• **TO DO**:
The following data has a line with "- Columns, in" and a line with "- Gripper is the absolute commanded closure". Write out exactly those lines and all the lines between them.

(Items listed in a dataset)
┄┄┄┄┄┄┄┄┄┄┄┄┄┄┄┄┄┄┄┄
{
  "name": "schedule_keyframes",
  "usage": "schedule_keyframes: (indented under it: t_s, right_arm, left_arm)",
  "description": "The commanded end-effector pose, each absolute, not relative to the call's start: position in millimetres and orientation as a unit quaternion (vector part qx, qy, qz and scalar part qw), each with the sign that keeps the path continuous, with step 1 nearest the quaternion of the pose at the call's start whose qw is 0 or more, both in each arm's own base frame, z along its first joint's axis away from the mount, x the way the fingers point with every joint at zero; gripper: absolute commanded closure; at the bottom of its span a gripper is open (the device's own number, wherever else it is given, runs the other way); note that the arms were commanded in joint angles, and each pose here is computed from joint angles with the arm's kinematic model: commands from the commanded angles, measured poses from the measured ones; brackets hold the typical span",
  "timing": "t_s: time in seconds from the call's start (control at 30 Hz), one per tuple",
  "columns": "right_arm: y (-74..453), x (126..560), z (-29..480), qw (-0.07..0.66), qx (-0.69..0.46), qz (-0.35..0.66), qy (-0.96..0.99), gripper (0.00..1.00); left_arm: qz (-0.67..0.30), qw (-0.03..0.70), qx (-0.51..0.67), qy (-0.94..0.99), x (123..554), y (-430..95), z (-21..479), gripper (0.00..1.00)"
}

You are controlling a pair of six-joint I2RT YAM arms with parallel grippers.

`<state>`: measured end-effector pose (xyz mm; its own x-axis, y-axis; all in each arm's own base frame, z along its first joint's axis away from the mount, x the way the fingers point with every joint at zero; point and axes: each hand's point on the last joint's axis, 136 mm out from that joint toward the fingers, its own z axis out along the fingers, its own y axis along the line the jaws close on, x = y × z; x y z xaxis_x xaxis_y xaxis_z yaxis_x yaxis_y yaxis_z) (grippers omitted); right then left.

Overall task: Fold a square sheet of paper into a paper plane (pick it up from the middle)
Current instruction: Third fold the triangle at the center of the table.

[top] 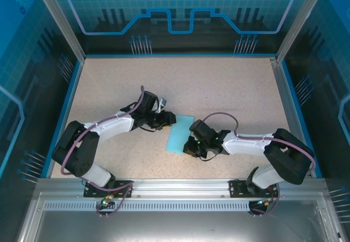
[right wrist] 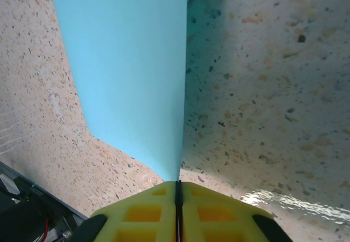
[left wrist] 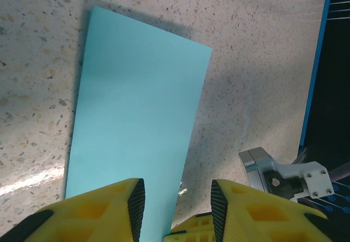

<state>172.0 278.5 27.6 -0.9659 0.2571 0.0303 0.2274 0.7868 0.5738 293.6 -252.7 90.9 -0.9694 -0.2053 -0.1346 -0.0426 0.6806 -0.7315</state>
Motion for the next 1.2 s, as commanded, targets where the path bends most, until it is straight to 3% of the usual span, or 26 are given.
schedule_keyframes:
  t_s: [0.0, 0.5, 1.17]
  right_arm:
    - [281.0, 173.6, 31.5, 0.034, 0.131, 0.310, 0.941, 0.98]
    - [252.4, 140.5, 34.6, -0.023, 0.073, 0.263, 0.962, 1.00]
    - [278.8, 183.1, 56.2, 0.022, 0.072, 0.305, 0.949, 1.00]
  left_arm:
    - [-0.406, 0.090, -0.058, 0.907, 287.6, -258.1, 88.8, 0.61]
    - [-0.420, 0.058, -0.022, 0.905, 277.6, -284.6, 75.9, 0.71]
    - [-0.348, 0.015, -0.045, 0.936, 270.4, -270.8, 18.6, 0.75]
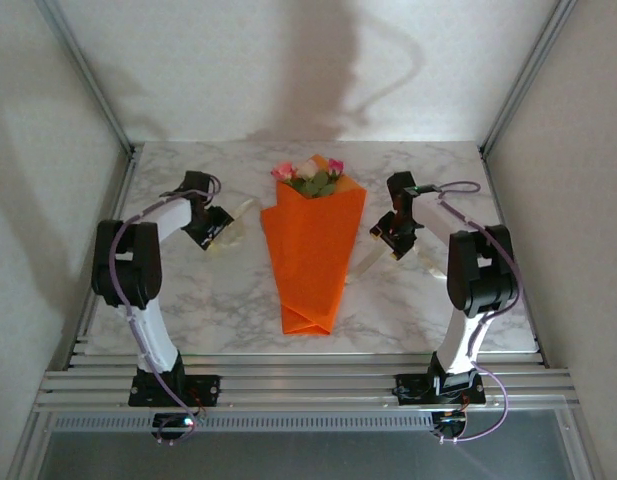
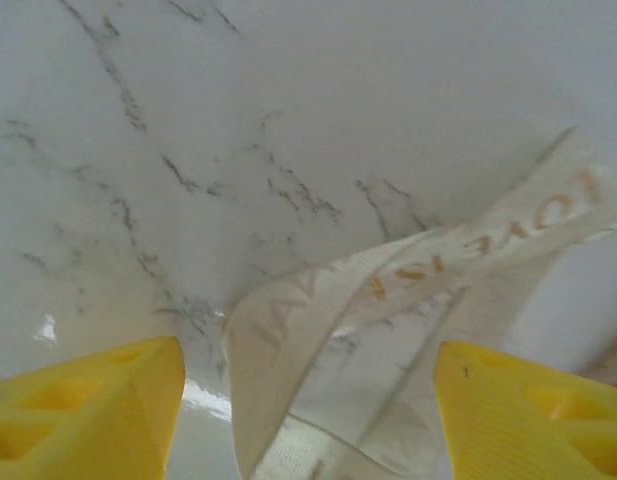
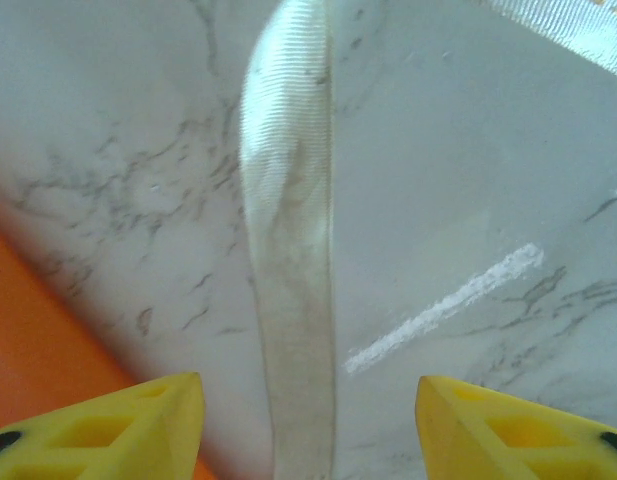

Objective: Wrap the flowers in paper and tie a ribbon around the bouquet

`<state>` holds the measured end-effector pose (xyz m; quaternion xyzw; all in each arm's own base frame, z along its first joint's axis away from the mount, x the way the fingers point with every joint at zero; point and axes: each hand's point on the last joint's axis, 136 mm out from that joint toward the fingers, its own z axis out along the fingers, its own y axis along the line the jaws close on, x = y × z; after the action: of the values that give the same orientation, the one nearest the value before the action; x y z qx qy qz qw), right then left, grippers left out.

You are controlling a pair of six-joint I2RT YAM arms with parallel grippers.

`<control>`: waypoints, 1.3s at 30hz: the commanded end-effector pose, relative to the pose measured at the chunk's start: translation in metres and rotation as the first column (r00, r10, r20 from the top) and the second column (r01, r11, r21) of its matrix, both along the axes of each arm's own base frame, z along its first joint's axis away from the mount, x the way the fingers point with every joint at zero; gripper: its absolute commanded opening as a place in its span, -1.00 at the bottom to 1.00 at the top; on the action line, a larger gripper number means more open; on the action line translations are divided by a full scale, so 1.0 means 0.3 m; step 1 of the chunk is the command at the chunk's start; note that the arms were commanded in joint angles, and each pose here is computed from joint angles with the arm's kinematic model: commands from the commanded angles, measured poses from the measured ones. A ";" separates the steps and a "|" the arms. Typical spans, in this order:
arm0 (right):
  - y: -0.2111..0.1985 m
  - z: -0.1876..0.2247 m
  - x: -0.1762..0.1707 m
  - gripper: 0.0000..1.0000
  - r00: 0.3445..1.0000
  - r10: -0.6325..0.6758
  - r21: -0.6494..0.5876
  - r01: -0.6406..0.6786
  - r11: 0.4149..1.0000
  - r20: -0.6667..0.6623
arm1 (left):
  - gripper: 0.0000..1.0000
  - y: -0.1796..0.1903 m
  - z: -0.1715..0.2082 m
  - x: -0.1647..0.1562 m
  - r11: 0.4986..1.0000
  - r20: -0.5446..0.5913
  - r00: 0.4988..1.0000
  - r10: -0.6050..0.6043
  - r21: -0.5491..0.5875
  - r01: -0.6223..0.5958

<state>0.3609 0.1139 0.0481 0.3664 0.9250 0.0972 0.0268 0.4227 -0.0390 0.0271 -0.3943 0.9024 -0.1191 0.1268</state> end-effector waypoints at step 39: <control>-0.110 0.001 0.084 -1.00 0.999 0.002 -0.160 0.004 0.987 0.034 | -0.35 -0.009 0.081 0.098 0.909 -0.098 0.956 -0.275 0.296 0.292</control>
<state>0.3866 0.0866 0.0346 0.3668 0.9274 0.0375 0.0638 0.4761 -0.0562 0.0567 -0.3079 0.9333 -0.0557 0.1760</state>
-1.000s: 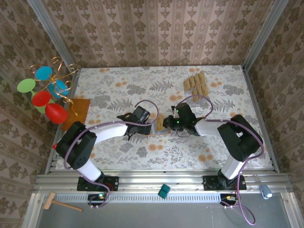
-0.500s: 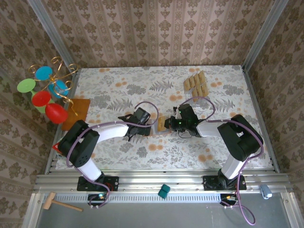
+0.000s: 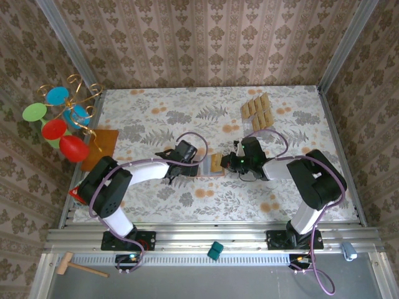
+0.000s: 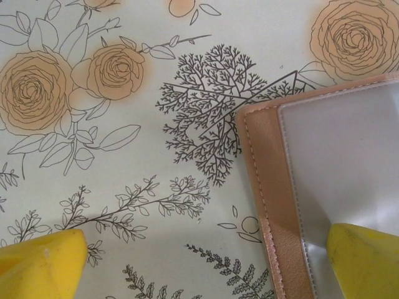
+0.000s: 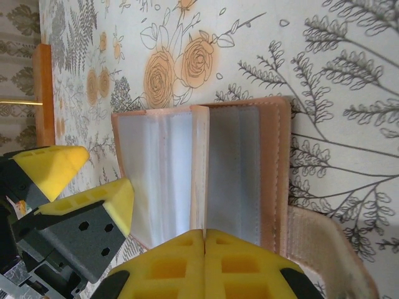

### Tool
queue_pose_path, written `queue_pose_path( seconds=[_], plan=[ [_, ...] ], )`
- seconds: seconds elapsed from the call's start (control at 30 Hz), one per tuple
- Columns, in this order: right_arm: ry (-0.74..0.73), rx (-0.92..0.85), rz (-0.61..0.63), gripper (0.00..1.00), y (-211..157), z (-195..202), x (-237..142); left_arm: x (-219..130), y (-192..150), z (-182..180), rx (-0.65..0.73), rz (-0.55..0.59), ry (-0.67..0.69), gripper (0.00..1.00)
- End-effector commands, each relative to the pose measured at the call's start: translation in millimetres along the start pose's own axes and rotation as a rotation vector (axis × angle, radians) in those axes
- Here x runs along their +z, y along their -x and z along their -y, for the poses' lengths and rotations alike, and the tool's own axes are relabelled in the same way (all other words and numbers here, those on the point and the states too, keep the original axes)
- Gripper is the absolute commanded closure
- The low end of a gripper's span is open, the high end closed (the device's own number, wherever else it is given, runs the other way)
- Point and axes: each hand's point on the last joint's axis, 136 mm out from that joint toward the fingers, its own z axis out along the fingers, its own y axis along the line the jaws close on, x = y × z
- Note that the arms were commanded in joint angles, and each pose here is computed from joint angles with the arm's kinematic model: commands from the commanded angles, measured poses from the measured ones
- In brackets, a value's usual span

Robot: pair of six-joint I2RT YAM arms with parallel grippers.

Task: Put the credit cards into the card holder

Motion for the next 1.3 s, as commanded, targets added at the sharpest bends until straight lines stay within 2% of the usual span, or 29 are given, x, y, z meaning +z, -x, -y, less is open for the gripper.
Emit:
queue_pose_path(
  seconds=[0.0,0.17,0.4,0.8,1.07,1.27],
  plan=[
    [-0.019,0.019,-0.014,1.00,-6,11,-1,13,-29,-13,0.027,-0.096,0.049,0.00],
    [-0.047,0.047,-0.029,1.00,-15,28,4,15,-29,-13,0.036,-0.100,0.048,0.00],
    [-0.042,0.060,-0.010,1.00,-17,28,-2,10,-27,-15,0.031,-0.102,0.040,0.00],
    [0.056,-0.006,0.023,1.00,7,-25,-18,2,-27,-16,0.028,-0.103,0.032,0.00],
    [0.085,-0.045,-0.015,1.00,3,-46,2,-1,-27,-17,0.024,-0.100,0.034,0.00],
    [0.060,-0.026,-0.038,1.00,-5,-32,20,-1,-26,-17,0.025,-0.099,0.038,0.00]
  ],
)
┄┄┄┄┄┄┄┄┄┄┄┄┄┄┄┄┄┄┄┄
• **RESPONSE**:
- Columns, in this order: right_arm: ry (-0.74..0.73), rx (-0.92..0.85), rz (-0.61..0.63), gripper (0.00..1.00), y (-211..157), z (-195..202), x (-237..142); left_arm: x (-219..130), y (-192..150), z (-182..180), rx (-0.65..0.73), rz (-0.55..0.59), ry (-0.67..0.69), gripper (0.00..1.00)
- End-effector commands, each relative to the pose measured at the call's start: translation in millimetres along the start pose's own axes and rotation as a rotation vector (axis × angle, radians) in those axes
- Here x runs along their +z, y along their -x and z along their -y, for the poses' lengths and rotations alike, and the tool's own axes are relabelled in the same way (all other words and numbers here, those on the point and the states too, keep the original axes)
- Gripper is the absolute commanded closure

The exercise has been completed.